In the listing below, the answer starts at the line that has "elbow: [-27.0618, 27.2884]" and stops after the line that has "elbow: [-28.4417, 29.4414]"; please repeat that part exactly and nothing more.
[THE DATA Boundary: Start]
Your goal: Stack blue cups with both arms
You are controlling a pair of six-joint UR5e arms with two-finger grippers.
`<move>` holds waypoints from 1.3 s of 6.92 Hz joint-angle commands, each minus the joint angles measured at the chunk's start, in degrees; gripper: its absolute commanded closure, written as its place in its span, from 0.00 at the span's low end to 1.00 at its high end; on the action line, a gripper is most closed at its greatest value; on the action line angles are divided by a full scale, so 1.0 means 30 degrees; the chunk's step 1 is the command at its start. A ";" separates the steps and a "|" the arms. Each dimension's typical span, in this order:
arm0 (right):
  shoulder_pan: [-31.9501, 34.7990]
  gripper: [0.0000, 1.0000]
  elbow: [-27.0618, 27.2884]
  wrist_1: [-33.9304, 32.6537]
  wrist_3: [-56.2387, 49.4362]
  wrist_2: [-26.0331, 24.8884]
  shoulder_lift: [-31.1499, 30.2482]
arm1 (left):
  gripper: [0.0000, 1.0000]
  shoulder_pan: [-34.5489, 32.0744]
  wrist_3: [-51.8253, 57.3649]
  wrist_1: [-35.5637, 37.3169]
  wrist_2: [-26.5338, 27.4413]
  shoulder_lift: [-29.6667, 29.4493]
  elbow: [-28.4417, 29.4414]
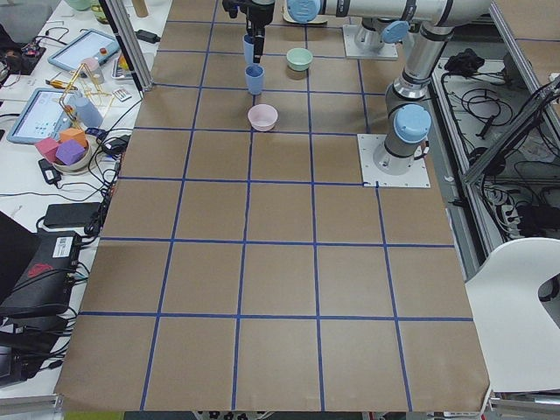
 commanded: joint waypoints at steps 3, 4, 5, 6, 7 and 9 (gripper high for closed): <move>0.0296 1.00 0.0077 -0.0320 0.0454 0.0041 0.0491 | 0.00 0.0004 -0.0020 -0.0018 -0.0001 0.0001 0.0015; 0.0441 1.00 0.0077 -0.0320 0.0628 0.0041 0.0637 | 0.00 0.0004 -0.0020 -0.0018 -0.0001 0.0001 0.0015; 0.0500 1.00 0.0077 -0.0320 0.0630 0.0012 0.0755 | 0.00 0.0004 -0.0020 -0.0018 -0.0001 0.0001 0.0015; 0.0501 1.00 0.0077 -0.0320 0.0630 0.0011 0.0814 | 0.00 0.0004 -0.0020 -0.0018 -0.0001 0.0001 0.0015; 0.0501 0.95 0.0077 -0.0320 0.0630 -0.0018 0.0844 | 0.00 0.0004 -0.0020 -0.0018 -0.0001 0.0001 0.0015; 0.0472 0.00 0.0077 -0.0407 0.0631 -0.0135 0.0873 | 0.00 0.0004 -0.0020 -0.0018 -0.0001 0.0030 0.0015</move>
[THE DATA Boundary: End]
▶ WRITTEN REPLY
  elbow: [-27.0618, 27.2884]
  wrist_1: [-33.9304, 32.6537]
  wrist_3: [-56.2387, 49.4362]
  wrist_2: [-26.0331, 24.8884]
  shoulder_lift: [-31.1499, 30.2482]
arm1 (left):
  gripper: [0.0000, 1.0000]
  shoulder_pan: [-34.5489, 32.0744]
  wrist_3: [-51.8253, 57.3649]
  wrist_1: [-35.5637, 37.3169]
  wrist_2: [-26.5338, 27.4413]
  shoulder_lift: [-29.6667, 29.4493]
  elbow: [-28.4417, 29.4414]

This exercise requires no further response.